Machine learning-enabled characterization of concrete mechanical strength through correlation of flexural and torsional resonance frequencies

Abstract

Abstract In this study, an assessment of concrete compressive strength was conducted using an impulse excitation data-driven machine learning (ML) framework. The model was constructed upon a deep neural network and aided by the backpropagation method, ensuring a precise training process. In contrast to prior research, which mainly focused on mixture components, a meaningful relationship between physical parameters—resonant frequencies and elastic moduli—and compressive strength was established by our ML model. Remarkable performance was demonstrated, with a root mean square error value of 2.8MPa and a determination factor of 0.97. Through Pearson analysis, correlations between input features and output targets, ranging from −0.29 to 0.90, were revealed.
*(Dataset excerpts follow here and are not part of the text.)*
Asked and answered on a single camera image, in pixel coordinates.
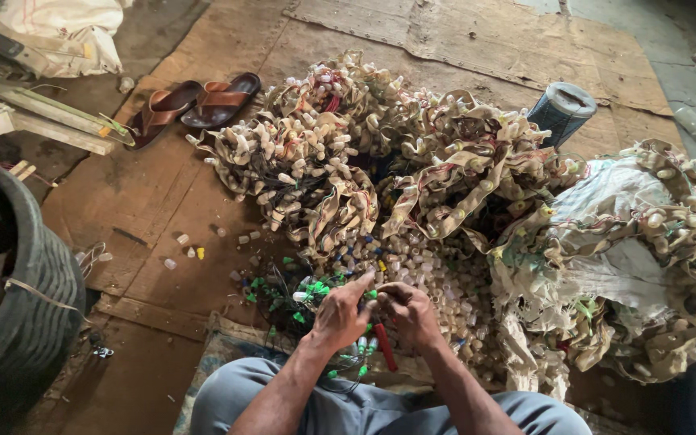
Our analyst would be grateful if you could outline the person's right hand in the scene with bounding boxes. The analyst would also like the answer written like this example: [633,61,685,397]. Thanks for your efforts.
[376,282,444,352]

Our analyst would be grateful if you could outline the person's left hand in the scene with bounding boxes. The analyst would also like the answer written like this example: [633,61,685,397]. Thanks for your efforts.
[310,270,378,354]

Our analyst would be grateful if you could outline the green capped light string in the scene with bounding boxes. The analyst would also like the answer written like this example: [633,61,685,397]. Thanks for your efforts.
[244,257,385,387]

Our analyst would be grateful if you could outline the pile of loose clear caps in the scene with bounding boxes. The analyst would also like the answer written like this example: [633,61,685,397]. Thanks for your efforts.
[300,224,542,387]

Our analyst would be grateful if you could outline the person's grey trousers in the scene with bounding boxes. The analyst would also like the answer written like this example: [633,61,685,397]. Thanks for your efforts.
[190,356,593,435]

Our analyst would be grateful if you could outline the heap of beige bulb strips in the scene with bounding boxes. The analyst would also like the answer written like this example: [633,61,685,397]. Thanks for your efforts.
[186,50,696,400]

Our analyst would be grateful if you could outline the torn white woven sack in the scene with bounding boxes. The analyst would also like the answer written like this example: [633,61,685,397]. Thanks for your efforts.
[493,154,687,339]

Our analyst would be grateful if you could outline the blue thread cone spool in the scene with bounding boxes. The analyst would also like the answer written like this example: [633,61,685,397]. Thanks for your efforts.
[526,81,598,149]

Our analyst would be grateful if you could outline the brown leather sandal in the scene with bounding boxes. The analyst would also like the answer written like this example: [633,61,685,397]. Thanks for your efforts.
[126,80,203,151]
[180,72,262,129]

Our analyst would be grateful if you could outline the black rubber tub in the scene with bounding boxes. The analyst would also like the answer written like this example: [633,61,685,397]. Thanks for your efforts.
[0,153,88,412]

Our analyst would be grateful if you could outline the red handled tool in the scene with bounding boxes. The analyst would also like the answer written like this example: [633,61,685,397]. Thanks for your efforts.
[373,323,398,372]

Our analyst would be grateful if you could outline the wooden frame pieces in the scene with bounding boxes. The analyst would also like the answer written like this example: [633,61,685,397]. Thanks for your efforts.
[0,60,136,157]

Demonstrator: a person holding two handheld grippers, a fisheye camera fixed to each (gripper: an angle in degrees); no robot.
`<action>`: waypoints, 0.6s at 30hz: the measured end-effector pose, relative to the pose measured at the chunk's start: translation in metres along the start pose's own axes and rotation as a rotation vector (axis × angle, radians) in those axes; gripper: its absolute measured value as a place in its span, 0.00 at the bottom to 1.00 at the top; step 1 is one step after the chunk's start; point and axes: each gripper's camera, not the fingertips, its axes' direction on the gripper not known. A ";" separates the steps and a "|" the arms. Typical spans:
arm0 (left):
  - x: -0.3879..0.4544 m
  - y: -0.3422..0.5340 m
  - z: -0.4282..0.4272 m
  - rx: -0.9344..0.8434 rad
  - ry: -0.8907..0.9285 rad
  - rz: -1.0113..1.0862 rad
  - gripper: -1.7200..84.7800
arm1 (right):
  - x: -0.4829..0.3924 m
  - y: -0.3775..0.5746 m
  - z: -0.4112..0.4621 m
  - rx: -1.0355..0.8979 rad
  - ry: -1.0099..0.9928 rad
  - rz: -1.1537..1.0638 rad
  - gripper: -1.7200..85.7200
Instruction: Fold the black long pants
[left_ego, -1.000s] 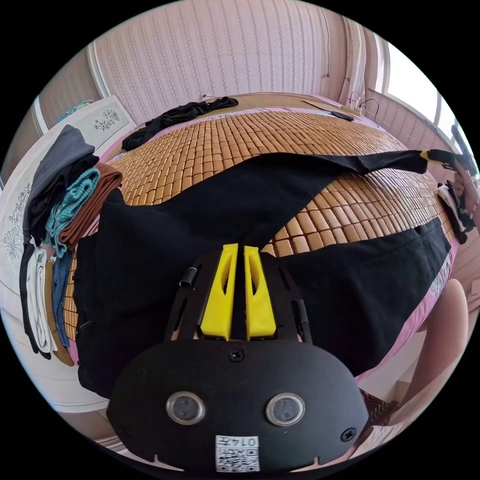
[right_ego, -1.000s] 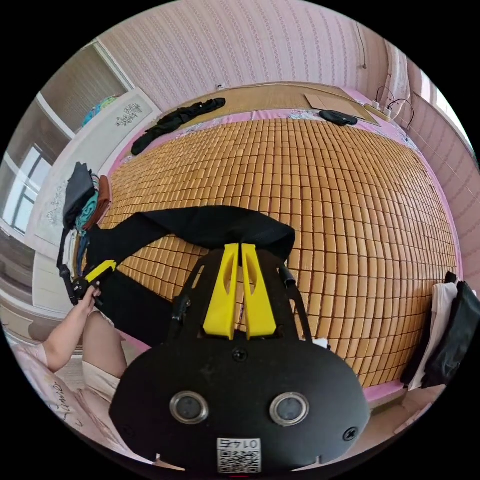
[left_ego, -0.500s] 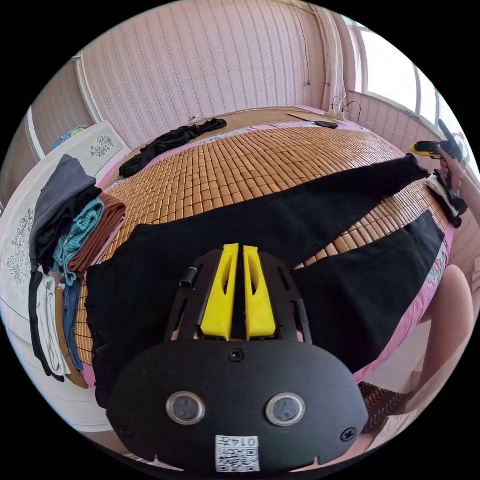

Notably, the strongest correlations with compressive strength were found in Young's and shear moduli, derived from flexural and torsional frequencies, highlighting the pivotal role of dynamic elastic response in concrete's mechanical behavior. Furthermore, the findings indicated slight prediction deviations in cases involving samples with a high Poisson's ratio. This work illuminates the potential for accurate compressive strength prediction by leveraging concrete's dynamic response, particularly flexural and torsional modes, thereby opening avenues for research into concrete compressive strength without direct consideration of sample ingredients.